Larger analytics projects often require substantial data processing, wrangling, and transformations. Those steps, while initially may be undertaken in a notebook, should become Python scripts. Only the latter stages, such as visualizations or debugging, should be done in Jupyter Notebooks.




  • Functions and classes defined within a notebook stay within a notebook.

  • No portability, hindering reproducibility, resulting in duplicative code for yourself or duplicative work in an organization.


  • Functions and classes defined here are importable to be used in notebooks and scripts.



  • You need to run a series of notebooks to complete all the data processing needed. The best case scenario is that you’ve provided the best documentation in a README and intuitive notebook names (neither of which are a given). This best case scenario is still more brittle compared to using a Makefile.


  • Pairing the series of scripts with a Makefile self-hints the order in which scripts should be executed.

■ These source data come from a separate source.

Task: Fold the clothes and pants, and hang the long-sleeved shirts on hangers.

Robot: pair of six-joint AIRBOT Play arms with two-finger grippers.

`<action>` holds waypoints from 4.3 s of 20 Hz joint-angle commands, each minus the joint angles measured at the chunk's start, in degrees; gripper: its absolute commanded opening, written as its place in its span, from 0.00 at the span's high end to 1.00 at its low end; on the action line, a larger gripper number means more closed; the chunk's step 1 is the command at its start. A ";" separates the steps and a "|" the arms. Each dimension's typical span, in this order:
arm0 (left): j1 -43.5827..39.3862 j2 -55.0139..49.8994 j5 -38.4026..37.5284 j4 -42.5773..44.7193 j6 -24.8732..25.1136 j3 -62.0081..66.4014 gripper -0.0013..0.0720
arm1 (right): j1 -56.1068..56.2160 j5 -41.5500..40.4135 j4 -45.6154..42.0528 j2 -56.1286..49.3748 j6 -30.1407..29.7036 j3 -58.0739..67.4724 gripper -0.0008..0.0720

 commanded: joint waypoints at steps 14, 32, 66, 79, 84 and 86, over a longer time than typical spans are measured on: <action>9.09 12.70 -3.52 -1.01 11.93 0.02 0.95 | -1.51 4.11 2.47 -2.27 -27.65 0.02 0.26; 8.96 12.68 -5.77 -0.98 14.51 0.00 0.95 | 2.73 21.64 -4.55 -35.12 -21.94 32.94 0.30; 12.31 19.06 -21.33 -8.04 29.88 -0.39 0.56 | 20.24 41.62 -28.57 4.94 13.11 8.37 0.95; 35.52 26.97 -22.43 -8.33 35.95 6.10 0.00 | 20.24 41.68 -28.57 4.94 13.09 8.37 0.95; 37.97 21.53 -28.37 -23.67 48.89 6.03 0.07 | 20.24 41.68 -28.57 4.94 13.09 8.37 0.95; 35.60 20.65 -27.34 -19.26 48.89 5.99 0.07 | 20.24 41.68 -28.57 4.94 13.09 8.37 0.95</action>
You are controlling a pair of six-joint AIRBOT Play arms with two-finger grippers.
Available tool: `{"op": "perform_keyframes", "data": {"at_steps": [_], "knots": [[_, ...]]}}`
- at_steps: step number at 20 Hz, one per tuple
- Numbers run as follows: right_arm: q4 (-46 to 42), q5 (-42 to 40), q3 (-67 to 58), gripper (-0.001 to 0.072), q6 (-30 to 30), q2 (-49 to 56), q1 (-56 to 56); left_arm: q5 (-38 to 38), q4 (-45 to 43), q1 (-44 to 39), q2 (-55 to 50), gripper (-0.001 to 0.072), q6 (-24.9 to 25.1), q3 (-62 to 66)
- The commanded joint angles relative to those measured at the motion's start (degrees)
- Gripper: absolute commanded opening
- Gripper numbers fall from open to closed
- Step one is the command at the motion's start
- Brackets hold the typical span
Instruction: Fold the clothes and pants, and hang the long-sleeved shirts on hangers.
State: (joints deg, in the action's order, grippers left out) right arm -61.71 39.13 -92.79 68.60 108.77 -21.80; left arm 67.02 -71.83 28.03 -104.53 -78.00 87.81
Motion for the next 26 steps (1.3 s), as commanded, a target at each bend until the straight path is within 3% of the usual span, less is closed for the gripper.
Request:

  • Running a single make command is a simple way to schedule and execute an entire workflow.

Easy Git


  • Re-running or clearing cells are changes that Git tracks.

  • Potential merge conflicts when collaborating with others or even from switching branches.

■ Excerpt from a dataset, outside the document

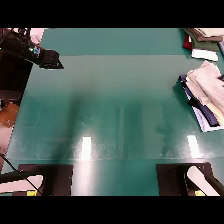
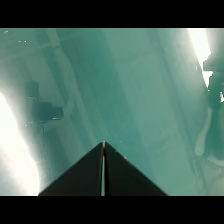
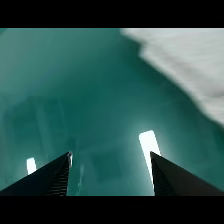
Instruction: Fold the shirts.
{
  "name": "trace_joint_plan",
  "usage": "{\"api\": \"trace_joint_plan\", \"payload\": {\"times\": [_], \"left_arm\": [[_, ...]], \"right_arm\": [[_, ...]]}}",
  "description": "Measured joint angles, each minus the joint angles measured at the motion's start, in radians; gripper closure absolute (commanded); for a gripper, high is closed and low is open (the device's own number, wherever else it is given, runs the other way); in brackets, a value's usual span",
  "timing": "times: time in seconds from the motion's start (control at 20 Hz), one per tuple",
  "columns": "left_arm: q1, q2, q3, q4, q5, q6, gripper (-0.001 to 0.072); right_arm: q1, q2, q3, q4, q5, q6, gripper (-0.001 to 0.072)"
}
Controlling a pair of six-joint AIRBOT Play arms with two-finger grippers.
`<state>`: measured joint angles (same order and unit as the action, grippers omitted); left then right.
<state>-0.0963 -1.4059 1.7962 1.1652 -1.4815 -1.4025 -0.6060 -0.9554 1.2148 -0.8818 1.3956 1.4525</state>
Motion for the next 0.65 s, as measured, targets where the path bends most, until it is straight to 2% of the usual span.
{"api": "trace_joint_plan", "payload": {"times": [0.1,0.15,0.2,0.25,0.3,0.45,0.65], "left_arm": [[0.000,0.000,0.000,-0.001,0.004,-0.003,0.0686],[0.000,0.000,0.000,-0.001,0.013,-0.004,0.0686],[0.000,0.000,0.000,-0.002,0.020,-0.006,0.0686],[0.000,0.000,0.000,-0.003,0.030,-0.006,0.0686],[0.000,0.000,0.000,-0.003,0.038,-0.006,0.0686],[0.000,0.000,0.000,-0.003,0.060,-0.007,0.0686],[0.000,0.000,0.000,-0.003,0.077,-0.008,0.0686]], "right_arm": [[0.175,0.005,-0.001,0.008,-0.033,0.000,0.0162],[0.264,0.003,-0.002,0.010,-0.055,0.001,0.0273],[0.343,-0.002,-0.002,0.013,-0.073,0.001,0.0437],[0.423,-0.011,-0.003,0.013,-0.091,0.001,0.0562],[0.491,-0.022,-0.003,0.013,-0.103,0.001,0.0645],[0.663,-0.064,-0.003,0.014,-0.126,0.001,0.0661],[0.789,-0.120,-0.003,0.015,-0.138,0.001,0.0664]]}}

  • Merge conflicts are extremely difficult to resolve. This is due to the fact that Jupyter Notebook outputs are JSON. Even if someone else opened your notebook and didn’t change anything, that could lead to changes in the underlying JSON metadata…resulting in a painful merge conflict that may not even be resolved.


  • Python scripts (.py) are plain text files. Git tracks plain text changes easily.

  • Merge conflicts may arise but are easy to resolve.

Robust and Scalable


  • Different versions of notebooks may prevent reproducibility.

  • There are issues with scaling notebooks, especially when wanting to test out different parameters, and making copies of notebooks is not wise. If you discovered an error later, would you make that change in the 10 notebook copies? Or make 10 duplicates again?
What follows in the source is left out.